Alcohol negatively impacts muscle recovery
After a strenuous workout, your muscles need time to recover and repair the tears in the muscle fibers. This is how your muscles grow and become stronger. One of the best ways to recover is through quality sleep, but because drinking alcohol negatively affects your sleep patterns, your body is robbed of a precious chemical called human growth hormone, or HGH, that is released during sleep. HGH is vital in the growth and repair of your muscles, but alcohol can decrease the secretion of HGH by as much as 70 percent! Unsurprisingly, the studies back this up. In 2012 a group of researches at Massey University in New Zealand published a series of studiesshowing that the consumption of alcohol post-exercises severely restricts an athlete’s ability to recover from delayed-onset muscle soreness.

But it’s not all bad news when it comes to booze!

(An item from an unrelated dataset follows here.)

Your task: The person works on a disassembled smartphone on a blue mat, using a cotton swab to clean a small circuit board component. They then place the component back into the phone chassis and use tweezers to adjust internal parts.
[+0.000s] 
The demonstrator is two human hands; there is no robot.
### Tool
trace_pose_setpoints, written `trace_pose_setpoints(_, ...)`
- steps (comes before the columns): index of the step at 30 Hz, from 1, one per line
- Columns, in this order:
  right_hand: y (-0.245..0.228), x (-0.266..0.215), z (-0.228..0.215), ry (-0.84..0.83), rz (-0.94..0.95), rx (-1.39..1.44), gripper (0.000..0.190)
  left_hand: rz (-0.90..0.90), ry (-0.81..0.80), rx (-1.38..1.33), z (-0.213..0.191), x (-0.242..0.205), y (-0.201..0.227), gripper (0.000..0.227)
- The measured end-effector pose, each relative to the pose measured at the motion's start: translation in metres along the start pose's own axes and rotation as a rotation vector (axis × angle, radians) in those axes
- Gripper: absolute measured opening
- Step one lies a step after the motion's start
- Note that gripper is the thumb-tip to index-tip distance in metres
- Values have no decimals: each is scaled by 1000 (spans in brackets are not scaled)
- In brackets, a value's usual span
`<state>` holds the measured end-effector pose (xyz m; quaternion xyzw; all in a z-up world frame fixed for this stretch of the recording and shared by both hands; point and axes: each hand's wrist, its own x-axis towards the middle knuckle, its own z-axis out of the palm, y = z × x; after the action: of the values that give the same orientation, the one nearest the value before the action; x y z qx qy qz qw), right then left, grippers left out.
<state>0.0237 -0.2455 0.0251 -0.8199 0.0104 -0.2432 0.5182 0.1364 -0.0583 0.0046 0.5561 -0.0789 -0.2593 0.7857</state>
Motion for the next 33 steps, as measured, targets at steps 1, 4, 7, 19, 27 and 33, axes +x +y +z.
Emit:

In addition to its stress-relieving effects, certain types of alcohol contain beneficial antioxidants and anti-inflammatory compounds. For example, red wine contains a chemical known as resveratrol that reduces your blood pressure, and consequently protects your cardiovascular system. Of course, one could get the same benefits from a host of healthy food options, but where’s the fun in that?

The role of alcohol within your diet should not be underplayed, but I don’t think you should ignore it all together. Understand that it may be a reason you’re struggling to progress in your fitness goals, so cutting back is probably a wise decision. But at the same time remember that you only have one life so you should live it to the fullest! If that means having a nice brew once in a while then so be it.